Combine harvester harvesting soybeans under solar panels without any problems: In Haute-Saône, an experiment is being carried out to generate solar energy without disturbing large grain crops.
“You still have to pass between the posts, it’s a bit more complicated than in an open field”, but “it’s fun”, rejoices Sylvain Raison, 43, the sixth generation of the family to head this vast farm in Ammans. 25 kilometers north of Vesol.
A cloud of 5,500 photovoltaic panels stretches over mature brown soybean pods.
More than five meters high, in aisles 27 meters wide. “It allows the passage of almost all agricultural machinery”, underlines Xavier Gillet, agricultural manager of TSE, a French solar energy company.
The noise of rotating solar panels is barely distinguishable. Mobile to follow the path of the sun, vertical to pass the rain. Horizontally, they can reduce hail damage or gain or lose a few degrees to the ground on cold winter nights or hot summer days.
In the heart of the scorching summer, “the earth under the panels is always a little soft and moist”, thanks to this “spreading and moving shadow”, exemplifies Mathieu Debonnet, president of the TSE, according to which France has a “crazy delay” “in renewable energies.
To determine the effect of this “shadow” on crops, the same grains are sown on two adjacent hectares.
Harvested on Wednesday, according to TSE, the first soybeans grown under the panels are medium heavy and rich in protein. Winter wheat is sown later.
– separator –
For the installation, which covers three hectares, the farmer is paid 4,500 euros per year by the TSE, which will run a “trial phase” for nine years. The forty year lease expired.
The 2.5 MW of peak generation – equivalent to the consumption of 1,350 citizens according to the TSE – should be connected to the power grid in early December.
Similar tests, aimed at reconciling electricity generation and agricultural production, are being carried out by other companies in France, particularly on vineyards and fruit trees. TSE for large crops is distinguished by mounting solar panels on cables, a system inspired by cable cars.
In the midst of the energy crisis, agrivoltaism is on the rise: in September, President Emmanuel Macron saw it as “the most important point for our agriculture”, and in early October, a Senate commission proposed a legal framework. .
But the issue is divisive in the farming community and the Young Farmers (JA) and the Farmers Federation are not mincing their words. The first calls for an “agricultural moratorium in France” and the second for “a marketing concept aimed at legitimizing land and financial opportunism”.

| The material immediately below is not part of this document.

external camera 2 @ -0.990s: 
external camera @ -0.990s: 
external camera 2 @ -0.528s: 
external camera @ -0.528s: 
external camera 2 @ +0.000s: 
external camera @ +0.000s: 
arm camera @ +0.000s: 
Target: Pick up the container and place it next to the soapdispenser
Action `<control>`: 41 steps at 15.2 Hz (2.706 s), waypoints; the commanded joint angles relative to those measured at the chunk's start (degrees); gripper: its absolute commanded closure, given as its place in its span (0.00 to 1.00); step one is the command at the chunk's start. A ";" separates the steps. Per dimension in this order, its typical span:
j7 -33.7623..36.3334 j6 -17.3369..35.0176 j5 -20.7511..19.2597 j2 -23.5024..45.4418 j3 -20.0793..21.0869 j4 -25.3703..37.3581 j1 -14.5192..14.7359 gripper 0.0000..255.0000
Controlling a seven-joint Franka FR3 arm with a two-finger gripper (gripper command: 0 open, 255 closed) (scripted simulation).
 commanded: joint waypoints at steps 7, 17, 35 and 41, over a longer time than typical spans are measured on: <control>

Amans’ experience was accepted because “this is a tested space and for now, we don’t have enough perspective in terms of agriculture to know if (cultivation under panels) works or not.”, explains Justin Granchiot, president of JA Haute-San. His union calls for first artificial or wasteland photovoltaics.
– visual impact –
But Sylvain Raison has no hesitation: “If we can reconcile both agriculture and energy it is exceptional”. Its 850-hectare farm already has a biogas unit and roof panels.
Having invested more than 15 million euros in this “agricultural canopy” technology without public subsidies, TSE has three more pilots in production on a farm in Somme, Côte-d’Or and Calvados. The year is 2024.
“This system provides a triple response: energy production, crop protection against climate risks and generating a sustainable income for the farmer”, Mathieu Debonnet is proud.
Electricity poles, cables, solar panels, everything from the road goes unnoticed. “Of course it has a visual impact, but you have to know if you want it to be energy independent,” argues Sylvain Raison. The farmer received no complaints from the two surrounding villages, but in mountainous Haute-Saône, the installation was unknown from either.